→ Directions
Please quote exactly the lines below from the line containing "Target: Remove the" to the line containing "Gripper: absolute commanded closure", both lines included, and nothing else.

[Dataset content Boundary: Start]

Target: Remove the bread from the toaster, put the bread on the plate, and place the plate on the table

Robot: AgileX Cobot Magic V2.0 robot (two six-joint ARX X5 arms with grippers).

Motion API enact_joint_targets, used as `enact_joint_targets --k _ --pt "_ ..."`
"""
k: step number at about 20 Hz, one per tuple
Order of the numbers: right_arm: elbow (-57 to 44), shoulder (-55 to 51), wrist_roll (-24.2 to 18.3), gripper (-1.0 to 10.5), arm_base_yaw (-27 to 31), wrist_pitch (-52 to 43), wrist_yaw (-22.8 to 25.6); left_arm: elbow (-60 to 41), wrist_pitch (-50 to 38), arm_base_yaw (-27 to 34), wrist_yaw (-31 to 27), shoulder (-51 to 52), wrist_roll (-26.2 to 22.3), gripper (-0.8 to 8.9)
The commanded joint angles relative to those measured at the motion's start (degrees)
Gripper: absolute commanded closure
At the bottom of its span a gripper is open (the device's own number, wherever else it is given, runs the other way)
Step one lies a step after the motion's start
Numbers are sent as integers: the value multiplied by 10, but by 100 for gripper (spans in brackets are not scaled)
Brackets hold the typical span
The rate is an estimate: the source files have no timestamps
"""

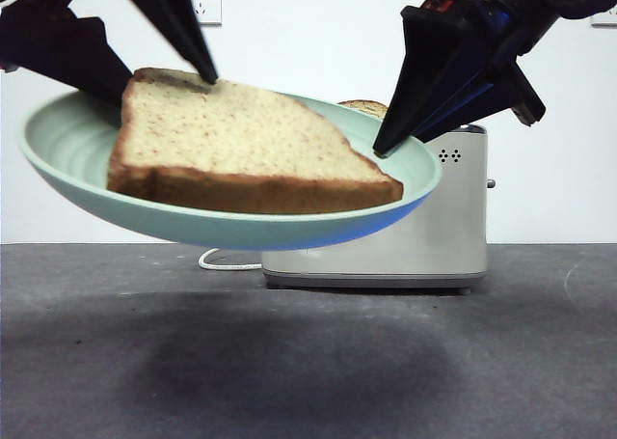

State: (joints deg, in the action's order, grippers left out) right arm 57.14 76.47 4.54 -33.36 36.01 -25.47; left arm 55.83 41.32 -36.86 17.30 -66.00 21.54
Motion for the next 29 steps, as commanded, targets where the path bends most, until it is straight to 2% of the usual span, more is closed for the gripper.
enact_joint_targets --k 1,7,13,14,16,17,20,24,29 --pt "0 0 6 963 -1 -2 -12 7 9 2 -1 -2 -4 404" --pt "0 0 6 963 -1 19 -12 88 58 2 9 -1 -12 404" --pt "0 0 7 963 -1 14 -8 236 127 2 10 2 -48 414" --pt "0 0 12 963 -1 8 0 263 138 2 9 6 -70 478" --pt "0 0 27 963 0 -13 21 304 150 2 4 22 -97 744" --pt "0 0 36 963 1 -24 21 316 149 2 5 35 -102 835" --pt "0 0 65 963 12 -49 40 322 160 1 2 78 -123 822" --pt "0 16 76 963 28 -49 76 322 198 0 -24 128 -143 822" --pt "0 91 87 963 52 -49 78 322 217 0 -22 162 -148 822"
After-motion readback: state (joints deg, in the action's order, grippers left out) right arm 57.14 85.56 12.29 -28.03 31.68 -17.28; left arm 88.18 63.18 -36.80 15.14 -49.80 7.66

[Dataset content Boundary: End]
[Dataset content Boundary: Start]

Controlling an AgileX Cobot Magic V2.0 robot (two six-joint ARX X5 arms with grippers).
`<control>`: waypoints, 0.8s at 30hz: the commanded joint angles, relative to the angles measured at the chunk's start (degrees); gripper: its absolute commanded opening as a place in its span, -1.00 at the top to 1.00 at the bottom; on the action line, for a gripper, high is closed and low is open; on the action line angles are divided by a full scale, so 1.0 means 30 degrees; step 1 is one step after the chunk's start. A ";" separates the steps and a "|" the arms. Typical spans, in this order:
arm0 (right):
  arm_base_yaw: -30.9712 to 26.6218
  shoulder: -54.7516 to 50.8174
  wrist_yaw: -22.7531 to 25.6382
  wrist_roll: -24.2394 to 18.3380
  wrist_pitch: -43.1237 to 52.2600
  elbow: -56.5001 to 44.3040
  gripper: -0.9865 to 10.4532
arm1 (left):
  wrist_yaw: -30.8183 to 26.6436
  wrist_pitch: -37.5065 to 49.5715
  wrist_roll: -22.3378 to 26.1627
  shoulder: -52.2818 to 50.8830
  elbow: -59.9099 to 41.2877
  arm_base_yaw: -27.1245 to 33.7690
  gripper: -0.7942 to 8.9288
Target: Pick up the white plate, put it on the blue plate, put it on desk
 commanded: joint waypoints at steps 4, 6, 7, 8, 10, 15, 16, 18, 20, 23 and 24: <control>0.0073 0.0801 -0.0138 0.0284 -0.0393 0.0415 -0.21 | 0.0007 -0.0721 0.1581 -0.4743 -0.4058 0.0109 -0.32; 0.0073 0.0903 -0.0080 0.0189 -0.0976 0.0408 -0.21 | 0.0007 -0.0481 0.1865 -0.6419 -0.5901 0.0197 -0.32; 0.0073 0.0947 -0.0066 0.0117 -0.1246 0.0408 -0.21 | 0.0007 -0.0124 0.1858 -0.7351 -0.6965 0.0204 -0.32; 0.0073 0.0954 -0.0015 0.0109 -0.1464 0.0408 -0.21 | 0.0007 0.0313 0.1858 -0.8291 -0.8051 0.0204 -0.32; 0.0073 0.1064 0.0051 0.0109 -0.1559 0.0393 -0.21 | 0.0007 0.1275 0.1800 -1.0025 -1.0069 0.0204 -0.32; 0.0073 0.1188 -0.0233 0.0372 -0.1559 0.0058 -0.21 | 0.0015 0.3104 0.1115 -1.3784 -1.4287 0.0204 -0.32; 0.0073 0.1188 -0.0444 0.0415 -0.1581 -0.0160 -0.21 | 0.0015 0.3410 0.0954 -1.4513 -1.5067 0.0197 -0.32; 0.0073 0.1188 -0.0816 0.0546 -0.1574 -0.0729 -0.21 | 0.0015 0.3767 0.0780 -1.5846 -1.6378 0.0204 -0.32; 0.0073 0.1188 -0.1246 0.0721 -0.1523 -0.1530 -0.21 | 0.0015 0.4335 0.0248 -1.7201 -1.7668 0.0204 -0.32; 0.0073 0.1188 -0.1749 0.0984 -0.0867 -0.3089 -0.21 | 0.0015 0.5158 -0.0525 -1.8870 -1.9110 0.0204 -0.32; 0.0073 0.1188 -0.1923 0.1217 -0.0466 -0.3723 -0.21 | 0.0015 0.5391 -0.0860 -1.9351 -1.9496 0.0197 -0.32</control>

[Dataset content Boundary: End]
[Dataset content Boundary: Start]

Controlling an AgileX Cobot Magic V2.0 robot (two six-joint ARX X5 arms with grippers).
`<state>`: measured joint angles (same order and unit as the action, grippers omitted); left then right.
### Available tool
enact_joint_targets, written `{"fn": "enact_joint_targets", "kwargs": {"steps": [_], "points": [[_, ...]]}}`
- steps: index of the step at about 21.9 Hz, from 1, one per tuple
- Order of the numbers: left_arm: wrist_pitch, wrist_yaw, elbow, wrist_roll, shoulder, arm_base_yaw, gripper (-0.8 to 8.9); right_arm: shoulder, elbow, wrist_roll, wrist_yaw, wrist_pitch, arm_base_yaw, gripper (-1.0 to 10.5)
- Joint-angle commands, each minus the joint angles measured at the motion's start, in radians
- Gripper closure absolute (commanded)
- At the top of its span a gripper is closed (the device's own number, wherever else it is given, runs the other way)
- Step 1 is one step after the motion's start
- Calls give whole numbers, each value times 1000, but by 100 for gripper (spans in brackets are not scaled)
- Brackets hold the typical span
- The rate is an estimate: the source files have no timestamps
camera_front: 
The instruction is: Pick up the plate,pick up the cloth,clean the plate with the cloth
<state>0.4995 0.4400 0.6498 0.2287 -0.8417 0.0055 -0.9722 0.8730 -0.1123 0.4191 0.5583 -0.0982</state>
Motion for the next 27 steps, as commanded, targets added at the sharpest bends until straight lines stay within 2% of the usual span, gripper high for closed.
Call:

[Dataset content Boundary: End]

→ Exercise output
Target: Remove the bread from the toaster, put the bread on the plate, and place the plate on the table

Robot: AgileX Cobot Magic V2.0 robot (two six-joint ARX X5 arms with grippers).

Motion API enact_joint_targets, used as `enact_joint_targets --k _ --pt "_ ..."`
"""
k: step number at about 20 Hz, one per tuple
Order of the numbers: right_arm: elbow (-57 to 44), shoulder (-55 to 51), wrist_roll (-24.2 to 18.3), gripper (-1.0 to 10.5), arm_base_yaw (-27 to 31), wrist_pitch (-52 to 43), wrist_yaw (-22.8 to 25.6); left_arm: elbow (-60 to 41), wrist_pitch (-50 to 38), arm_base_yaw (-27 to 34), wrist_yaw (-31 to 27), shoulder (-51 to 52), wrist_roll (-26.2 to 22.3), gripper (-0.8 to 8.9)
The commanded joint angles relative to those measured at the motion's start (degrees)
Gripper: absolute commanded closure

With that, the output is done.